— INPUT —
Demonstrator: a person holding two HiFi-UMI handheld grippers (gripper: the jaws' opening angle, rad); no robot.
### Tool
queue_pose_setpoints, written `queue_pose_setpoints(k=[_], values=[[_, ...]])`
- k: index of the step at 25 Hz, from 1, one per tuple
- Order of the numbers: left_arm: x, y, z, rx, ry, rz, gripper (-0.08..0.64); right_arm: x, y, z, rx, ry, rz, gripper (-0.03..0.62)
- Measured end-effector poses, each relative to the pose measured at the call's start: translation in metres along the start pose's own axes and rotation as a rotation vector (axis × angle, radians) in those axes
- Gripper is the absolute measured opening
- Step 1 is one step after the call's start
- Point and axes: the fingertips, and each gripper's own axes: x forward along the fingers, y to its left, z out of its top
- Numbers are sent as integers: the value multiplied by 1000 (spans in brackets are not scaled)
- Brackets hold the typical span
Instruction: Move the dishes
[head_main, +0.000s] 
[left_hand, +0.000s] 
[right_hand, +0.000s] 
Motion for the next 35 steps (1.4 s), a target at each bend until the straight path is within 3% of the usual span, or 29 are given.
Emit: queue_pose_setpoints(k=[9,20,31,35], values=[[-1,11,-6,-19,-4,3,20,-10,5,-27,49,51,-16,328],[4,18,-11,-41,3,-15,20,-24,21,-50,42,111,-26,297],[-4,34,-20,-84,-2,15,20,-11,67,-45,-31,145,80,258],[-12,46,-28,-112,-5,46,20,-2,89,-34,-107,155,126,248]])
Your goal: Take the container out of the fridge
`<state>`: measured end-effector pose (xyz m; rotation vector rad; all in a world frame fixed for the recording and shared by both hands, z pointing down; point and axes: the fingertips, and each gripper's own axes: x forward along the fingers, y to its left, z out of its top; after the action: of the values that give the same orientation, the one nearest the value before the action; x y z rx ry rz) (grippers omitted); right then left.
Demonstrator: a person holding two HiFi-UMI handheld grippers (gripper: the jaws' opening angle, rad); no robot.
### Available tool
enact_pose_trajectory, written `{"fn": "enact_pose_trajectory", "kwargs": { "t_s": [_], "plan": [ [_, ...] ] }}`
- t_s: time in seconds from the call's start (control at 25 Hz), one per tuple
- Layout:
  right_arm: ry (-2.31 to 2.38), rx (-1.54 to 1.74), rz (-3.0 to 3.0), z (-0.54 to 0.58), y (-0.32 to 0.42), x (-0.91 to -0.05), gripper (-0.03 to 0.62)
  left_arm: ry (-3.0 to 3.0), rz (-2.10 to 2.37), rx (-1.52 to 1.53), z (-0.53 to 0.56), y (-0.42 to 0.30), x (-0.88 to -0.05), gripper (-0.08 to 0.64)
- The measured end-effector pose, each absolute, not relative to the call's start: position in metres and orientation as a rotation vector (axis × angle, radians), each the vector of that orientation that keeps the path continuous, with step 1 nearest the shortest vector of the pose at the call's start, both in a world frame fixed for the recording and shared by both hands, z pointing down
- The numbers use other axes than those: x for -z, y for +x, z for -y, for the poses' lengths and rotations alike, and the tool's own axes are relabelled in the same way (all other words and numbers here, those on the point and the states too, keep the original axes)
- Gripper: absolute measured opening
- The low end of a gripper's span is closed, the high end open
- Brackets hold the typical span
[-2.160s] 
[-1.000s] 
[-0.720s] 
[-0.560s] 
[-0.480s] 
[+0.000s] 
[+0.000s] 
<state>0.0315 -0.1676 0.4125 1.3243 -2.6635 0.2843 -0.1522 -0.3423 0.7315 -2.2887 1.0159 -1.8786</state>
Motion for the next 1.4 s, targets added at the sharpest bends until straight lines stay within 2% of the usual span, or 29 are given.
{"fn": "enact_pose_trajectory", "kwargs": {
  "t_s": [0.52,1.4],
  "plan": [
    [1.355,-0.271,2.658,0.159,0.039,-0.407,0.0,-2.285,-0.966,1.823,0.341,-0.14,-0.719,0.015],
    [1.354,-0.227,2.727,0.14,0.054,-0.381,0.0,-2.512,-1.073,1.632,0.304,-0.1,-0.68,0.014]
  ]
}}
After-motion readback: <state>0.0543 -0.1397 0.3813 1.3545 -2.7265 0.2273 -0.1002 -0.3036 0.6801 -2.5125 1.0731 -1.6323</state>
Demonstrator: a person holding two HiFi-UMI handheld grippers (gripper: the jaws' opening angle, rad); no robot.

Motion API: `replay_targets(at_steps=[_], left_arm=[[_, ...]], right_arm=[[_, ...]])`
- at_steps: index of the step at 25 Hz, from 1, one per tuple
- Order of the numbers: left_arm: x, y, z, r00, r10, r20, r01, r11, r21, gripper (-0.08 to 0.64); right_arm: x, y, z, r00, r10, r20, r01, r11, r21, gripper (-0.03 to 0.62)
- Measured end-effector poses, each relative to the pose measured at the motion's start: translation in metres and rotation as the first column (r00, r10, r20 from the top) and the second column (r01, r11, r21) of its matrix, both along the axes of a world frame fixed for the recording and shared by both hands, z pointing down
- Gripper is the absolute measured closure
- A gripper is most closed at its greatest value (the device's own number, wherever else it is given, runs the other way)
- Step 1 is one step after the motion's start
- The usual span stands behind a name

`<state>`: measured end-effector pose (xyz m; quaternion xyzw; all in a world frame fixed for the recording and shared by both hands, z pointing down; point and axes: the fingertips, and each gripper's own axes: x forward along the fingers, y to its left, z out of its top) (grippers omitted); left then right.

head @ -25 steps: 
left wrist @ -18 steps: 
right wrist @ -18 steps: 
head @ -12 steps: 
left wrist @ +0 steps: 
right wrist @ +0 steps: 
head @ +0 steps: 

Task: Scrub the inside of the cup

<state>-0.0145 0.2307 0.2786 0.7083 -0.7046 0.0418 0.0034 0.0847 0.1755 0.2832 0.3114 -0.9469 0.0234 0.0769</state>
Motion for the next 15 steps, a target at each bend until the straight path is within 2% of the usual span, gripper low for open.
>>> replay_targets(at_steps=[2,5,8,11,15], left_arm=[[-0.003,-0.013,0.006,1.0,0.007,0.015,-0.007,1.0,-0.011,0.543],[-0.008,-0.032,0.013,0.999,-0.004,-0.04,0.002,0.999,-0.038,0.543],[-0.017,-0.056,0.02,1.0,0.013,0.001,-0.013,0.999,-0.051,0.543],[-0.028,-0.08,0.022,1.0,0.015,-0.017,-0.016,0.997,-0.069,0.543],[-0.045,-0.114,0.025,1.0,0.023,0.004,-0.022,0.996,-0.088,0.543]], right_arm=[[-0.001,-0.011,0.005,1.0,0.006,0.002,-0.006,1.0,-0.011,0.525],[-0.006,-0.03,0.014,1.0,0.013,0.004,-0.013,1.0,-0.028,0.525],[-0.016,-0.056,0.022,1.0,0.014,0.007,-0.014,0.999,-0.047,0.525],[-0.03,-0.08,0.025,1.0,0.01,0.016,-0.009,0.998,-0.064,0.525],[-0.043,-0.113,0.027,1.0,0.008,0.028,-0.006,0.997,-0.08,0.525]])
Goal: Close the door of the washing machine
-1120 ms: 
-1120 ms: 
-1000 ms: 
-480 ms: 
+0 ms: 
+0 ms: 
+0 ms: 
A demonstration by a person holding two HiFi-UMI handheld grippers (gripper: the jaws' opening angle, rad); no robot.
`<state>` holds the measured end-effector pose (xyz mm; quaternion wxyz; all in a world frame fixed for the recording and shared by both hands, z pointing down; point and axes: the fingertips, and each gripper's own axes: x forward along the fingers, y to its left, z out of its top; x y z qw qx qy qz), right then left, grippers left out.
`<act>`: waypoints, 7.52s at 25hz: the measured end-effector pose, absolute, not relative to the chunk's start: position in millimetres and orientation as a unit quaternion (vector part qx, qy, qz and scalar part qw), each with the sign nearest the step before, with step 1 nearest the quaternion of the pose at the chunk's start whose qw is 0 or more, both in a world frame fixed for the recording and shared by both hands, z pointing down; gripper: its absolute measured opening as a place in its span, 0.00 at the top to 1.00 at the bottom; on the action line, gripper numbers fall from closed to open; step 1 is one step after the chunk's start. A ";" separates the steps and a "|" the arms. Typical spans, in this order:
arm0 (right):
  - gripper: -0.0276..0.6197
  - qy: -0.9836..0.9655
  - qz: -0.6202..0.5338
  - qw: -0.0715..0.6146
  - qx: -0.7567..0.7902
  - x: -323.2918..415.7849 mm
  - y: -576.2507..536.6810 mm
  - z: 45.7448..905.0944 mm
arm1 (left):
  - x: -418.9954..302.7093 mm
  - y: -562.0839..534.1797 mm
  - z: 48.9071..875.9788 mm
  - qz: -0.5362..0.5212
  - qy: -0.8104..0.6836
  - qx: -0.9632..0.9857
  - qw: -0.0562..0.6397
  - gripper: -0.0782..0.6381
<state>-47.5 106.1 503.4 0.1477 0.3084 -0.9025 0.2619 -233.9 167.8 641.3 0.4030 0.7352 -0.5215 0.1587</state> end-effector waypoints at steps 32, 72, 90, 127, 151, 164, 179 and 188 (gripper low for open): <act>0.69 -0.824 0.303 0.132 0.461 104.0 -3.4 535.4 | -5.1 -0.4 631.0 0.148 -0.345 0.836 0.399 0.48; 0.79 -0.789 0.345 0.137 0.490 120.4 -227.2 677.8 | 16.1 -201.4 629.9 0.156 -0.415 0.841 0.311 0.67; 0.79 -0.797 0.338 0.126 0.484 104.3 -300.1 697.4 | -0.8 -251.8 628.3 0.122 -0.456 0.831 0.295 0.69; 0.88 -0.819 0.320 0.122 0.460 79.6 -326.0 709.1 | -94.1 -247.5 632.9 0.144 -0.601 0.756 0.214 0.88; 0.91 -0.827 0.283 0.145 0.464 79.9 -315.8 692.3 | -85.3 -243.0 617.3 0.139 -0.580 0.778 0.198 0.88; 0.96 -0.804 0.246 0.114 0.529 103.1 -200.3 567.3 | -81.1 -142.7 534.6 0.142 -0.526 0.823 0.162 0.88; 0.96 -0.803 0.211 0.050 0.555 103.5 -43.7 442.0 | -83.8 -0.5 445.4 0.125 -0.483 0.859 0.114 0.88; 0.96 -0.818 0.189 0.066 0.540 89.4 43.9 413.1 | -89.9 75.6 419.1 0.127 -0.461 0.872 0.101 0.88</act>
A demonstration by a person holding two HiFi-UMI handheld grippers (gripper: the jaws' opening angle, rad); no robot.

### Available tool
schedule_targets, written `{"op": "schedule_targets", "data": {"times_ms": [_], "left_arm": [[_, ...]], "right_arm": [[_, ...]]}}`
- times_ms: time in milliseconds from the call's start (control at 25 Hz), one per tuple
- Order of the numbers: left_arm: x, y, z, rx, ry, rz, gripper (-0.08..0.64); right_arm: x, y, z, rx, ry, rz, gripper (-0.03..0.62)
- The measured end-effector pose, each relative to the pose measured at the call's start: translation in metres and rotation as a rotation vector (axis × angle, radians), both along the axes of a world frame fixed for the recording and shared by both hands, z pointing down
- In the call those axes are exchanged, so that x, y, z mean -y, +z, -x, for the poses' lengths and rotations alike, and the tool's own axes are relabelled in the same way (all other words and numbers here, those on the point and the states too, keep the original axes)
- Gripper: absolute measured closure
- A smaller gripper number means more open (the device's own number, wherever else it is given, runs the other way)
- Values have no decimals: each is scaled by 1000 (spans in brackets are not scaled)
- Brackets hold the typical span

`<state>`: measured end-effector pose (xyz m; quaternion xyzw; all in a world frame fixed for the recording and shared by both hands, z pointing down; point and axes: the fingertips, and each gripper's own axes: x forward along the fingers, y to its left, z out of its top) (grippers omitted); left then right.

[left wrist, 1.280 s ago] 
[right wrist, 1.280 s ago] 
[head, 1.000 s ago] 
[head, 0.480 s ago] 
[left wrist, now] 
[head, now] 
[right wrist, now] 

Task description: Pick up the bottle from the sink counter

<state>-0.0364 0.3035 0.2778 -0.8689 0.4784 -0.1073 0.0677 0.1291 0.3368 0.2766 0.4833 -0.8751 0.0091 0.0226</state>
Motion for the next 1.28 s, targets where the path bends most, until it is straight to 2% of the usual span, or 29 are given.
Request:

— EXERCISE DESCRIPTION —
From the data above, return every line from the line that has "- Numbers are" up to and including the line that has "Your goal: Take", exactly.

— PROBLEM SOLUTION —
- Numbers are sent as integers: the value multiplied by 1000 (spans in brackets are not scaled)
- Brackets hold the typical span
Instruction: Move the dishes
[head_main, +0.000s] 
[left_hand, +0.000s] 
[right_hand, +0.000s] 
Motion for the next 35 steps (1.4 s), a target at each bend until the straight path is within 3% of the usual span, or 29 are given.
Emit: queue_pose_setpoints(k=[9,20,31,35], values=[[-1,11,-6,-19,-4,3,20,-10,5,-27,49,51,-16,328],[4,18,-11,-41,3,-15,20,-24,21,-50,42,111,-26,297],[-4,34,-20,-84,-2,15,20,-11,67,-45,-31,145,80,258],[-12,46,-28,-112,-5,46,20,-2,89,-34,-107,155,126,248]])
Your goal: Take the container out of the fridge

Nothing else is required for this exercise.